From the Office Cat:
Stylistic Guidelines for Rewilding Earth reprinted from Wild Earth, which mostly still apply
The Wild Earth masthead always included impressive editorial advisors and correspondents although those lists changed during the last years of publication. The list of contributing artists grew. Through all issues including Fall, 1995, Wild Earth included detailed instructions to correspondents “About Submissions.” “Articles,” it cautioned, “may be edited.”

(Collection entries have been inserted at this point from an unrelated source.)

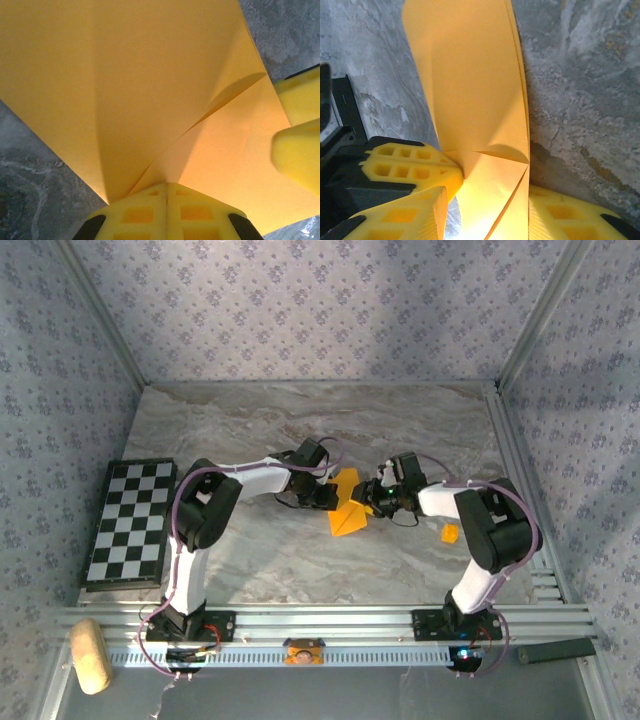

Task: Fold a paper plane with a square sheet of paper (pick it up from the middle)
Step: Turn over the paper at the center of the table.

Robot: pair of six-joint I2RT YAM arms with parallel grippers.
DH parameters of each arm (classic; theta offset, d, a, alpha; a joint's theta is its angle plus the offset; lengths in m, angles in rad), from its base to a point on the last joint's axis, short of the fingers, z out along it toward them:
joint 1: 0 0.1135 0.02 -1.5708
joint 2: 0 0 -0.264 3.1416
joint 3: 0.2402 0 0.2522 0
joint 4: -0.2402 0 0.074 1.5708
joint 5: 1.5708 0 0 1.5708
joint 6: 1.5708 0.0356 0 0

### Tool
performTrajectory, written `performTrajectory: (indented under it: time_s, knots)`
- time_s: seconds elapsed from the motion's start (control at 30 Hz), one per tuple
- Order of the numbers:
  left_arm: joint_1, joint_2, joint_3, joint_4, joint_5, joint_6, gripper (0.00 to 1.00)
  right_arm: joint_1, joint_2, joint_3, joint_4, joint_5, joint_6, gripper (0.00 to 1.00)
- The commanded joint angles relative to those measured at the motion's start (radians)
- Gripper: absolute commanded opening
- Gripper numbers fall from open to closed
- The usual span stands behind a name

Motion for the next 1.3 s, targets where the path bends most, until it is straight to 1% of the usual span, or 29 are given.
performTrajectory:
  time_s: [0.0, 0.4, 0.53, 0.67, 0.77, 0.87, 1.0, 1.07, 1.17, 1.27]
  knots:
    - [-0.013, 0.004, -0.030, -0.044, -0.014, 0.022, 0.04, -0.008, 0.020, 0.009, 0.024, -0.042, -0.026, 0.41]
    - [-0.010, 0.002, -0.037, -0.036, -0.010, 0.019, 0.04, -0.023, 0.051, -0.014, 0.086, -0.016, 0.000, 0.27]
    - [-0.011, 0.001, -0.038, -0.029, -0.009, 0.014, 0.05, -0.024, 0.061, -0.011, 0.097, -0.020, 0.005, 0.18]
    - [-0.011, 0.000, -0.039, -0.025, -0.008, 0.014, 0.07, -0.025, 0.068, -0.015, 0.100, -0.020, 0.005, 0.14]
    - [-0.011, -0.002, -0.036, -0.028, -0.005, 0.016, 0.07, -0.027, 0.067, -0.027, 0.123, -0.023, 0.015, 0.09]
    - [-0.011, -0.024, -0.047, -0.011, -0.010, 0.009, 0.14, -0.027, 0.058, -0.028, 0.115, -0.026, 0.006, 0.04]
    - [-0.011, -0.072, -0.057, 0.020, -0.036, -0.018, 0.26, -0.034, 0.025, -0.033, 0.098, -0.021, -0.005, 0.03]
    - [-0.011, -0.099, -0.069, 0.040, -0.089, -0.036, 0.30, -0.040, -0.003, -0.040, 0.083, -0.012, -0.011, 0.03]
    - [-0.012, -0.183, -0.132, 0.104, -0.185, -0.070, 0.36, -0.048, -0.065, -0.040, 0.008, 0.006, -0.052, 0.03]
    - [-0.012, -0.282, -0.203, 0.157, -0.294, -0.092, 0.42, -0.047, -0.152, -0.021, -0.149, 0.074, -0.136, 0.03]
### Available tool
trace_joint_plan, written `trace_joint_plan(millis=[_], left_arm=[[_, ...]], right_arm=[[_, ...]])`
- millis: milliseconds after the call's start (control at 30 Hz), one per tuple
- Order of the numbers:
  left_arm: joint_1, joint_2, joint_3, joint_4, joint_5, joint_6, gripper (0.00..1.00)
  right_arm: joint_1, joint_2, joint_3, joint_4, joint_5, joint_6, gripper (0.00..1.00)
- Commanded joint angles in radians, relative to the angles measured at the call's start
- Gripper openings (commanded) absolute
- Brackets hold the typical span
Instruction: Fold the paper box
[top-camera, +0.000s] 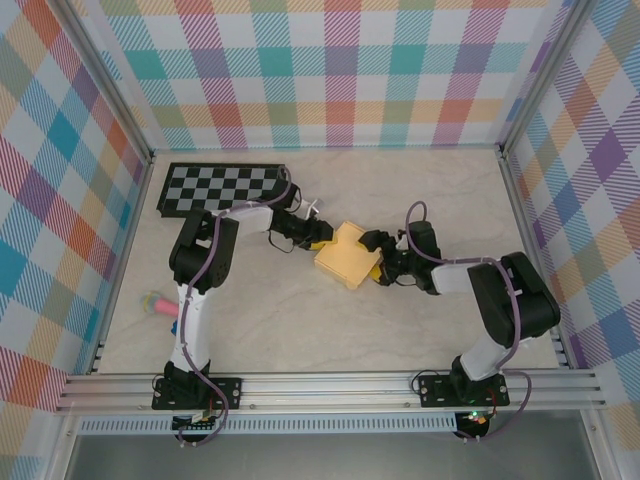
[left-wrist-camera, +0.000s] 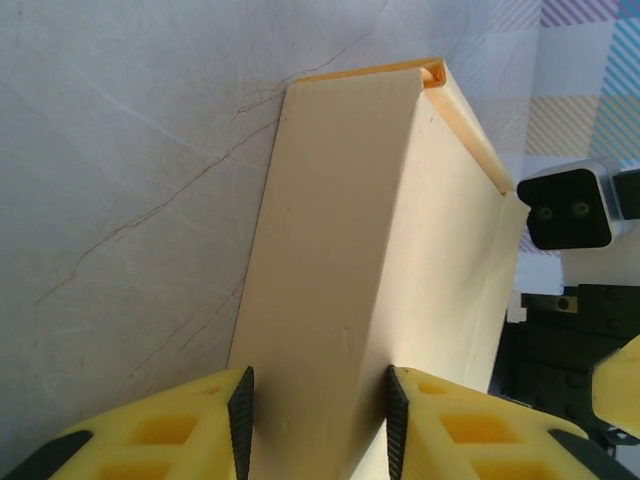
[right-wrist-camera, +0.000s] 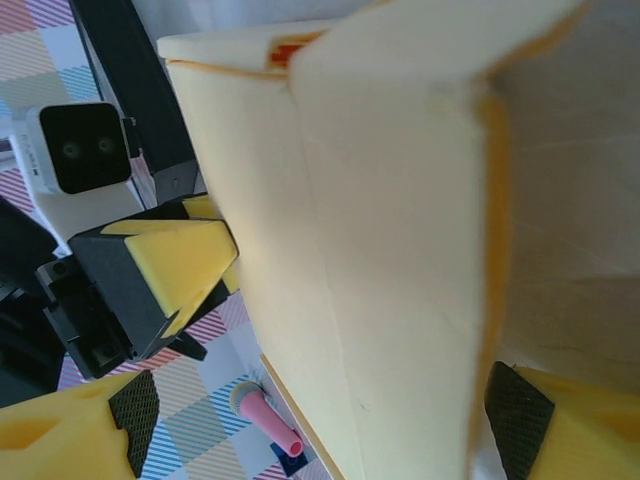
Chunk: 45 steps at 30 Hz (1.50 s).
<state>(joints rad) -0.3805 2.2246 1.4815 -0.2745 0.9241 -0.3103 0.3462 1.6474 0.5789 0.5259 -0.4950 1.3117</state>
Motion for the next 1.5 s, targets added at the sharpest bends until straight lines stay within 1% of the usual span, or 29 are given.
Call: trace_joint_plan(millis=[0, 100, 200, 367, 533, 600, 800, 900, 1100, 1167, 1333, 1467], left_arm=[[0.020, 0.053, -0.054, -0.012, -0.027, -0.045, 0.35], [0.025, 0.053, -0.063, 0.027, -0.016, -0.056, 0.33], [0.031, 0.056, -0.072, 0.061, -0.006, -0.083, 0.31], [0.037, 0.059, -0.077, 0.074, -0.003, -0.097, 0.31], [0.037, 0.070, -0.088, 0.108, 0.007, -0.124, 0.32], [0.037, 0.067, -0.087, 0.105, 0.005, -0.121, 0.34], [0.040, 0.075, -0.070, 0.093, 0.010, -0.118, 0.35], [0.040, 0.079, -0.068, 0.093, 0.006, -0.119, 0.38], [0.040, 0.097, -0.023, 0.067, 0.015, -0.111, 0.49], [0.040, 0.106, 0.002, 0.055, 0.018, -0.107, 0.51], [0.051, 0.127, 0.041, 0.039, 0.010, -0.101, 0.52], [0.067, 0.148, 0.052, 0.031, 0.018, -0.100, 0.52]], right_arm=[[-0.009, 0.054, 0.036, 0.134, -0.054, -0.030, 0.87], [-0.007, 0.108, 0.073, 0.179, -0.109, -0.015, 0.88], [-0.007, 0.130, 0.077, 0.227, -0.128, 0.012, 0.89], [-0.007, 0.140, 0.084, 0.279, -0.148, 0.051, 0.90], [-0.007, 0.177, 0.092, 0.423, -0.160, 0.150, 0.89], [-0.006, 0.179, 0.109, 0.438, -0.166, 0.171, 0.89], [-0.003, 0.133, 0.161, 0.385, -0.179, 0.160, 0.89], [-0.003, 0.107, 0.181, 0.350, -0.183, 0.151, 0.89], [-0.003, 0.058, 0.223, 0.248, -0.185, 0.126, 0.89], [-0.001, 0.049, 0.254, 0.193, -0.194, 0.095, 0.89], [0.007, 0.074, 0.335, 0.077, -0.211, 0.035, 0.88], [0.015, 0.127, 0.385, 0.055, -0.216, 0.006, 0.87]])
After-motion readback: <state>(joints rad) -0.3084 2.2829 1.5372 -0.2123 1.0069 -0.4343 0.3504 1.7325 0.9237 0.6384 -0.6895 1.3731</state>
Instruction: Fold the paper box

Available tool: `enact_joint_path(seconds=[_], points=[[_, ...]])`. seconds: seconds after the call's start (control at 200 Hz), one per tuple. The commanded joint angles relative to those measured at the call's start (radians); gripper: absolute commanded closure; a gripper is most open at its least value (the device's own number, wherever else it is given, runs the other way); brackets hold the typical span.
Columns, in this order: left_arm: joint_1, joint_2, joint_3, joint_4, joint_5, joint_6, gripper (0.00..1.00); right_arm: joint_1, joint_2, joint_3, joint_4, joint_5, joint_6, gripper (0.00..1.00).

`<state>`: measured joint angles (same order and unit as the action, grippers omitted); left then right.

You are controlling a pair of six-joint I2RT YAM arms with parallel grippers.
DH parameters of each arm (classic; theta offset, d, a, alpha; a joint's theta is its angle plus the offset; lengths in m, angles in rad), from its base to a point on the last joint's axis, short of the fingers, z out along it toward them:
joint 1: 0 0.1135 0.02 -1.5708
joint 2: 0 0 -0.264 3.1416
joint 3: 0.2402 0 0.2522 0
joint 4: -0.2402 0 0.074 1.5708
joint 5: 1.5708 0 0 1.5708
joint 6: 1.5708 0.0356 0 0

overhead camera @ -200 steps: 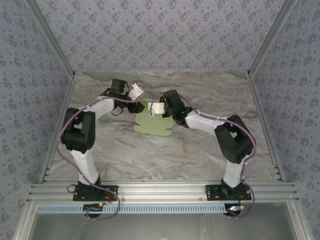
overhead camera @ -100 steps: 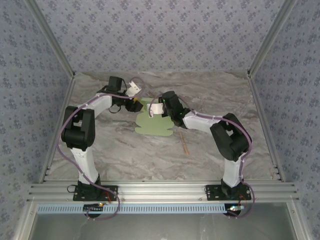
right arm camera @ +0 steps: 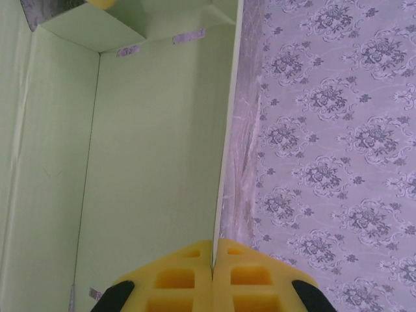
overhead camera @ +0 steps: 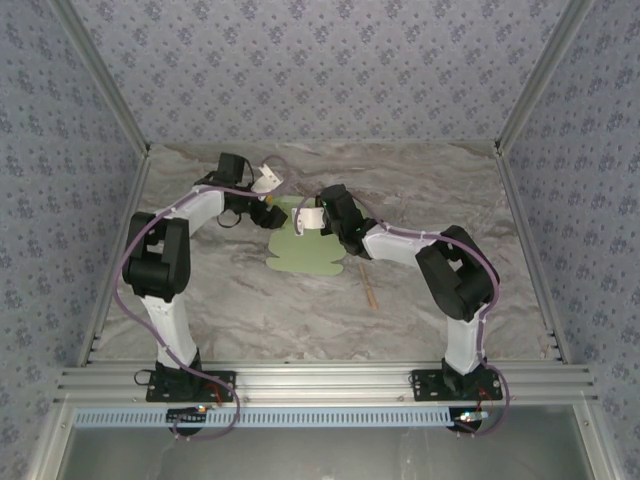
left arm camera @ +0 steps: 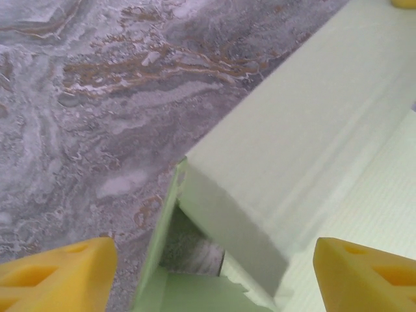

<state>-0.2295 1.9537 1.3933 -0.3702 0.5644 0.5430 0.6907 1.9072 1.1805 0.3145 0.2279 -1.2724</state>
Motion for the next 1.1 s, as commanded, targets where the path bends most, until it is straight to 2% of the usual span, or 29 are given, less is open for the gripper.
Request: enact_joint_path(seconds=[0.0,0.18,0.28,0.465,0.65,0.839,0.989,1.094], points=[[0.012,-0.066,0.020,-0.123,0.051,0.104,0.18,0.002,0.012,0.004,-0.091,-0.028,-0.004,1.00],[0.061,-0.122,-0.023,-0.133,0.084,0.113,0.17,0.000,0.012,0.036,-0.096,-0.030,-0.008,1.00],[0.091,-0.157,-0.065,-0.039,0.102,0.029,0.17,0.002,0.011,0.040,-0.108,-0.031,-0.006,1.00],[0.053,-0.154,-0.076,0.095,-0.006,-0.113,0.17,0.004,0.012,0.047,-0.113,-0.027,0.000,1.00],[0.025,-0.095,-0.019,0.069,-0.037,-0.093,0.18,0.006,0.009,0.049,-0.126,-0.025,0.001,1.00],[0.018,-0.048,0.037,-0.004,-0.113,-0.032,0.31,0.006,0.007,0.051,-0.130,-0.029,0.000,1.00],[0.018,-0.036,0.044,-0.027,-0.122,0.028,0.39,0.005,0.013,0.059,-0.137,-0.036,-0.005,1.00],[0.016,-0.037,0.043,-0.020,-0.102,0.022,0.40,0.012,0.026,0.042,-0.079,-0.015,-0.035,1.00]])
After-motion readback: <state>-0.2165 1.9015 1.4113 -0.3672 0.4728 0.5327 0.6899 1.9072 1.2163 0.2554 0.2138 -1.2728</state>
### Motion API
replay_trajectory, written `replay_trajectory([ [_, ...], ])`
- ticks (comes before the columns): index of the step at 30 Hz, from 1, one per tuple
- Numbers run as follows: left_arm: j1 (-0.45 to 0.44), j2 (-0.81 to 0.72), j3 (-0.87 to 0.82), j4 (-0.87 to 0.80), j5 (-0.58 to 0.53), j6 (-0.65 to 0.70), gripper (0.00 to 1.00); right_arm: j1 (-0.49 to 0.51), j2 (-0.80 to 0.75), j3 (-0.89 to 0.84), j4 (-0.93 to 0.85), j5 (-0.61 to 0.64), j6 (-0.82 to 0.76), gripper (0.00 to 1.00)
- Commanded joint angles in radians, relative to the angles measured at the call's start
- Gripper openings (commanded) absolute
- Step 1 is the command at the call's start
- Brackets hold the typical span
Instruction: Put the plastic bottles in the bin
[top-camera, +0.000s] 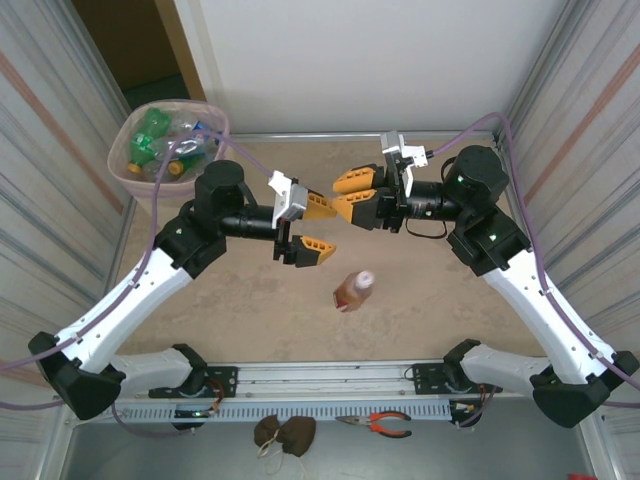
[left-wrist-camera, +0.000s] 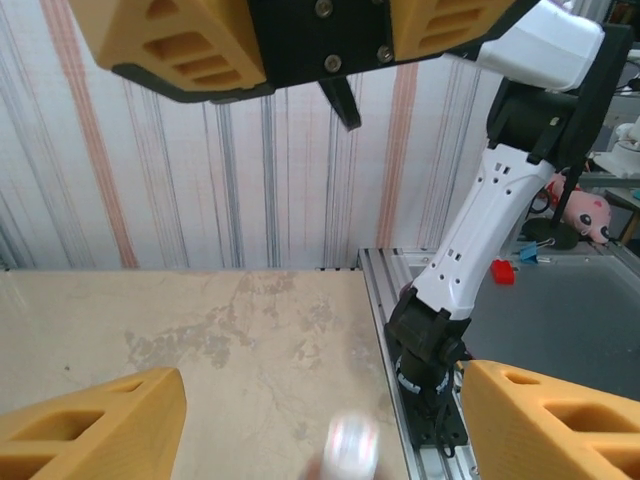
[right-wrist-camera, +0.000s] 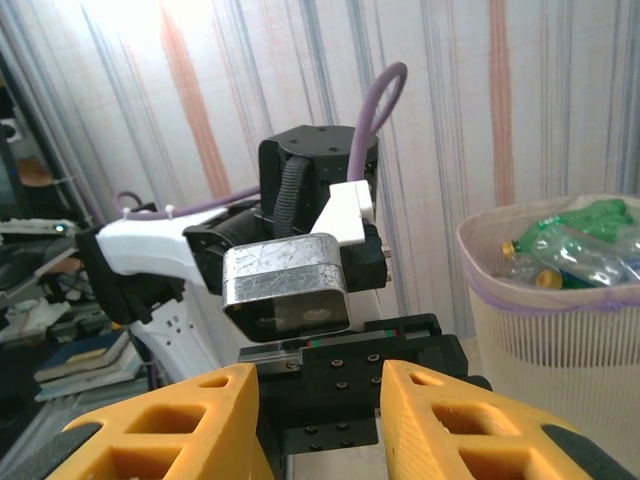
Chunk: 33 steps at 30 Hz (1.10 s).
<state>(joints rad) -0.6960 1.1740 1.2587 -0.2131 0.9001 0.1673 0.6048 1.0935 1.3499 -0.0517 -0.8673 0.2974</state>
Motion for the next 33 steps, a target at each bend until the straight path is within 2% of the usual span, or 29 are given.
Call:
replay_trajectory([
  [1,-0.007,0.004,0.021,-0.043,-0.054,0.035,0.73,-0.009,-0.034,-0.006,-0.070,0.086,-0.046,0.36],
  [8,-0.005,0.012,0.002,-0.055,-0.124,0.025,0.74,-0.057,-0.023,-0.050,-0.219,0.240,-0.078,0.38],
  [14,-0.005,0.016,0.005,-0.071,-0.141,0.020,0.74,-0.108,0.009,-0.095,-0.312,0.356,-0.051,0.38],
  [17,-0.005,0.009,0.001,-0.068,-0.147,0.017,0.75,-0.125,0.030,-0.096,-0.366,0.377,-0.037,0.39],
  [29,0.001,0.009,-0.004,-0.064,-0.167,0.005,0.75,-0.113,0.113,-0.096,-0.626,0.518,0.074,0.42],
  [33,0.024,-0.004,-0.016,-0.057,-0.205,-0.023,0.75,-0.068,0.127,-0.113,-0.748,0.610,0.183,0.42],
])
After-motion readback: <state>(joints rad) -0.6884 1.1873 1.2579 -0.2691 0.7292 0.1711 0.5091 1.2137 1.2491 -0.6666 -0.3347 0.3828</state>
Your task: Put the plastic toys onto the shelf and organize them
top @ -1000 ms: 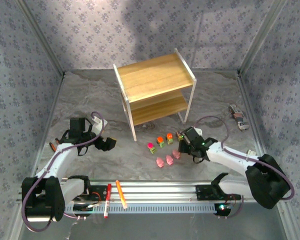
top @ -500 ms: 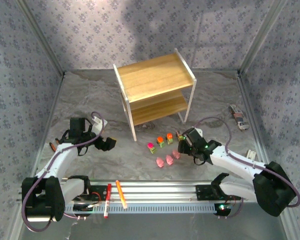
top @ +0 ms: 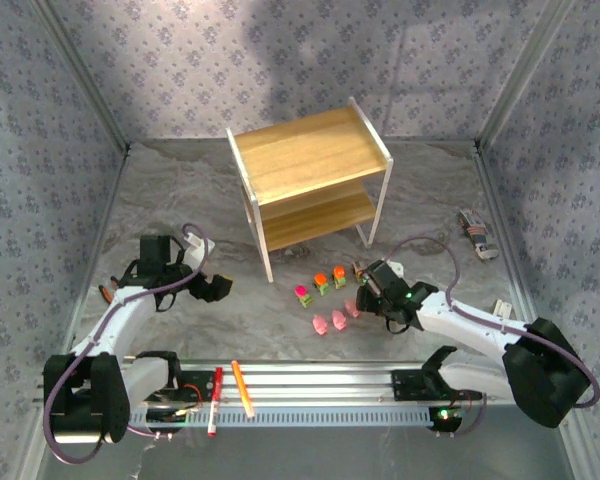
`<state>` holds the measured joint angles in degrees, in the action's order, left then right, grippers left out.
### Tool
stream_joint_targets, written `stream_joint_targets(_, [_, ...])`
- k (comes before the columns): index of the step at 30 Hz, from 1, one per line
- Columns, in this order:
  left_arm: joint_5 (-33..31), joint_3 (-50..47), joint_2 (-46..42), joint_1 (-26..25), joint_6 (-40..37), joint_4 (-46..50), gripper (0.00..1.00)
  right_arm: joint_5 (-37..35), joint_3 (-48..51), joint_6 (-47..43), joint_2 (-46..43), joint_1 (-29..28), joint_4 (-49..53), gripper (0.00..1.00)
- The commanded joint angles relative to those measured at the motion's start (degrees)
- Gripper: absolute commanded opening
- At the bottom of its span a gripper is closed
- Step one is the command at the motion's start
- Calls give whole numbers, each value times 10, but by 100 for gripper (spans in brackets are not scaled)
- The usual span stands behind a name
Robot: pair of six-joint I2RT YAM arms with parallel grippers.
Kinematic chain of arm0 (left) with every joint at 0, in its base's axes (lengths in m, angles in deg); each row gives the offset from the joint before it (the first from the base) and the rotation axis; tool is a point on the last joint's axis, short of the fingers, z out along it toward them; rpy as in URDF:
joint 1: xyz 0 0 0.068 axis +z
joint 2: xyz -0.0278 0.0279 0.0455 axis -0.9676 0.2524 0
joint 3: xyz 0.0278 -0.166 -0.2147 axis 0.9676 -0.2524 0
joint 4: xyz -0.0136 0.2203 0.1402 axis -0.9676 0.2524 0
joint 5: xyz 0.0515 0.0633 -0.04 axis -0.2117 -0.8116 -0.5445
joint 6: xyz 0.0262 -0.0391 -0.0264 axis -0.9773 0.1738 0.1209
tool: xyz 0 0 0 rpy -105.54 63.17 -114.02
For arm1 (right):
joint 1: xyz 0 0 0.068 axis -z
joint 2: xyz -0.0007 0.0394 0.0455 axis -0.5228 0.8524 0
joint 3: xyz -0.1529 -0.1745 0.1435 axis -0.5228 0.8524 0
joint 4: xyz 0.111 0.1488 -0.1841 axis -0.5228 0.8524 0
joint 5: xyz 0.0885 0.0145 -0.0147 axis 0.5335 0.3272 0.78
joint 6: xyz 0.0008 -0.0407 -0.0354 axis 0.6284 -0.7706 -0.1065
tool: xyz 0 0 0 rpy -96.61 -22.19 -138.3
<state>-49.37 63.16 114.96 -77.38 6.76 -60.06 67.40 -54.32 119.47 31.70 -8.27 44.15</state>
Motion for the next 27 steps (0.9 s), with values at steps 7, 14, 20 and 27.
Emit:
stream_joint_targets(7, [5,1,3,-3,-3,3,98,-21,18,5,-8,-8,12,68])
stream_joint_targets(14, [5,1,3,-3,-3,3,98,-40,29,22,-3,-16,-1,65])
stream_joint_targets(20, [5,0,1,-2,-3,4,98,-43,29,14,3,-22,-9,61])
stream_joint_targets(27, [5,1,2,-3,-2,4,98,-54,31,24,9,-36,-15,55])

WE welcomed other publications to reprint articles provided they sought permission in writing and properly credited the articles. Since WE always had far more material than could be printed, writers were expected to be “lucid, perspicacious, and ineffably winsome.”
In matters of style, WE suggested that authors remember several basic rules when writing for Wild Earth.
- Eschew surplusage (Twain 1895).
- Do not affect a breezy manner (Strunk & White 1959).
- Watch your antecedents (Davis 1988).
- Thou shalt not verbalize nouns (Abbey 1988).
- Include a goldarn floppy (Butler 1992).
- Mix drinks, not metaphors (Davis 1993).[i]
Authors conceded, the number of submitted articles grew, and by the end of 1995 these instructions no longer appeared in the magazine.
Now, here they are again.
Times have changed, and Rewilding Earth no longer requires “goldarn floppy” discs, but we do welcome links to videos, publications, and websites, and invite contributors to sign up with our webmaster, Jack Humphrey, for a podcast.
_______________________________[i]Wild Earth, Fall, 1995, p 92.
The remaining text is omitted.